SUPPLIED ENTRIES –

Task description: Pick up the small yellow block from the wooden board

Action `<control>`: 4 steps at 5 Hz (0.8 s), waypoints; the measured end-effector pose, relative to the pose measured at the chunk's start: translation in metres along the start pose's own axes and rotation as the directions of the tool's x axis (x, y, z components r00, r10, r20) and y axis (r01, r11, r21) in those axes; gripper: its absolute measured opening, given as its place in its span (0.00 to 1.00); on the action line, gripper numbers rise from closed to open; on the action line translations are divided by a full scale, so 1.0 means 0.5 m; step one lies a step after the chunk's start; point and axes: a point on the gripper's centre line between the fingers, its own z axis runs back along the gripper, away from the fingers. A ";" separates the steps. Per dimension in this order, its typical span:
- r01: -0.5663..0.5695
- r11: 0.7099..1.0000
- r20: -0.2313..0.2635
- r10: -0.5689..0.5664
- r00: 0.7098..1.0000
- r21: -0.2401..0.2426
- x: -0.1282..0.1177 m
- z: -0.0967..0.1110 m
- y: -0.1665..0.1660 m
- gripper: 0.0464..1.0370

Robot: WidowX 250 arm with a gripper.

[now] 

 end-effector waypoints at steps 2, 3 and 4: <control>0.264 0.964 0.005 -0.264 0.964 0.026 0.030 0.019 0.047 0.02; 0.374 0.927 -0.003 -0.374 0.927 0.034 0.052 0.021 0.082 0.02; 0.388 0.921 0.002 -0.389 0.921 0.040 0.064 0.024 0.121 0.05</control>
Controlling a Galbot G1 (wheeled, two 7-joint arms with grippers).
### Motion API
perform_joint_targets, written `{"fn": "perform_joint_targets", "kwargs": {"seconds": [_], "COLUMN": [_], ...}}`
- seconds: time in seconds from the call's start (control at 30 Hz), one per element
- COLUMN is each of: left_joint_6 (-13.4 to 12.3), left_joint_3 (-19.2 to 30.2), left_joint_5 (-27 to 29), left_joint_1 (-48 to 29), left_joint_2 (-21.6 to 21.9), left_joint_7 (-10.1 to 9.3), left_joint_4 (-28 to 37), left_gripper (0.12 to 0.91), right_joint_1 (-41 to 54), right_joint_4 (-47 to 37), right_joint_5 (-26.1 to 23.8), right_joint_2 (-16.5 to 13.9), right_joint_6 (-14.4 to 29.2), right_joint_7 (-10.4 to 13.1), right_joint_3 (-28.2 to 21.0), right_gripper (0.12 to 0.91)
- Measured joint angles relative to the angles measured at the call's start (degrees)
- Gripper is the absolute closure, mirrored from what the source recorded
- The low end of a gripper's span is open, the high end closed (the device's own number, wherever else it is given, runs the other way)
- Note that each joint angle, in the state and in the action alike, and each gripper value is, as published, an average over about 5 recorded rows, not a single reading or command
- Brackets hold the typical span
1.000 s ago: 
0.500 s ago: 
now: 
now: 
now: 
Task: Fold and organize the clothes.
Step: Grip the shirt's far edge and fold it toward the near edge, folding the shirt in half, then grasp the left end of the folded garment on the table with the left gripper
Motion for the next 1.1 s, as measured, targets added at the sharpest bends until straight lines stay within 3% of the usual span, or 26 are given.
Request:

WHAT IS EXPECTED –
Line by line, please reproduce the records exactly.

ANSWER SECTION –
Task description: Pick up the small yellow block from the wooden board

Action `<control>`: 4 steps at 5 Hz (0.8 s), waypoints; the measured end-effector pose, relative to the pose measured at the chunk's start: translation in metres along the start pose's own axes and rotation as the directions of the tool's x axis (x, y, z components r00, r10, r20) and y axis (r01, r11, r21) in those axes; gripper: its absolute measured opening, given as its place in its span (0.00 to 1.00); on the action line, gripper numbers rise from closed to open; on the action line translations are divided by a full scale, so 1.0 means 0.5 m; step one lies a step after the chunk's start; point and axes: a point on the gripper's centre line between the fingers, its own z axis runs back along the gripper, away from the fingers. A ";" separates the steps. Per dimension in this order, its typical span:
- r01: -0.5663..0.5695
- r11: 0.7099..1.0000
- r20: -0.2313..0.2635
- r10: -0.5689..0.5664
- r00: 0.7098..1.0000
- r21: -0.2401..0.2426
- x: -0.1282..0.1177 m
- z: -0.0967..0.1110 m
- y: -0.1665..0.1660 m
- gripper: 0.0464..1.0370

Robot: WidowX 250 arm with a gripper.

[now] 

 end-effector waypoints at steps 2, 3 and 4: <control>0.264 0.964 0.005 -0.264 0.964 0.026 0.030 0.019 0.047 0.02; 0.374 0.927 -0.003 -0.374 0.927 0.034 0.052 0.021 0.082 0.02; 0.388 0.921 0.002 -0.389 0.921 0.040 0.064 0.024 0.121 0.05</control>
Controlling a Galbot G1 (wheeled, two 7-joint arms with grippers).
### Motion API
perform_joint_targets, written `{"fn": "perform_joint_targets", "kwargs": {"seconds": [_], "COLUMN": [_], ...}}`
- seconds: time in seconds from the call's start (control at 30 Hz), one per element
- COLUMN is each of: left_joint_6 (-13.4 to 12.3), left_joint_3 (-19.2 to 30.2), left_joint_5 (-27 to 29), left_joint_1 (-48 to 29), left_joint_2 (-21.6 to 21.9), left_joint_7 (-10.1 to 9.3), left_joint_4 (-28 to 37), left_gripper (0.12 to 0.91), right_joint_1 (-41 to 54), right_joint_4 (-47 to 37), right_joint_5 (-26.1 to 23.8), right_joint_2 (-16.5 to 13.9), right_joint_6 (-14.4 to 29.2), right_joint_7 (-10.4 to 13.1), right_joint_3 (-28.2 to 21.0), right_gripper (0.12 to 0.91)
- Measured joint angles relative to the angles measured at the call's start (degrees)
- Gripper is the absolute closure, mirrored from what the source recorded
- The low end of a gripper's span is open, the high end closed (the device's own number, wherever else it is given, runs the other way)
- Note that each joint angle, in the state and in the action alike, and each gripper value is, as published, an average over about 5 recorded rows, not a single reading or command
- Brackets hold the typical span
1.000 s ago: 
0.500 s ago: 
now: 
now: 
now: 
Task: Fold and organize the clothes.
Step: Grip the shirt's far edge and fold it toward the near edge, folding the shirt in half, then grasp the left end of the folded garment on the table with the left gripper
Motion for the next 1.1 s, as measured, targets added at the sharpest bends until straight lines stay within 3% of the usual span, or 26 are given.
Request:

Nothing remains to add to the answer.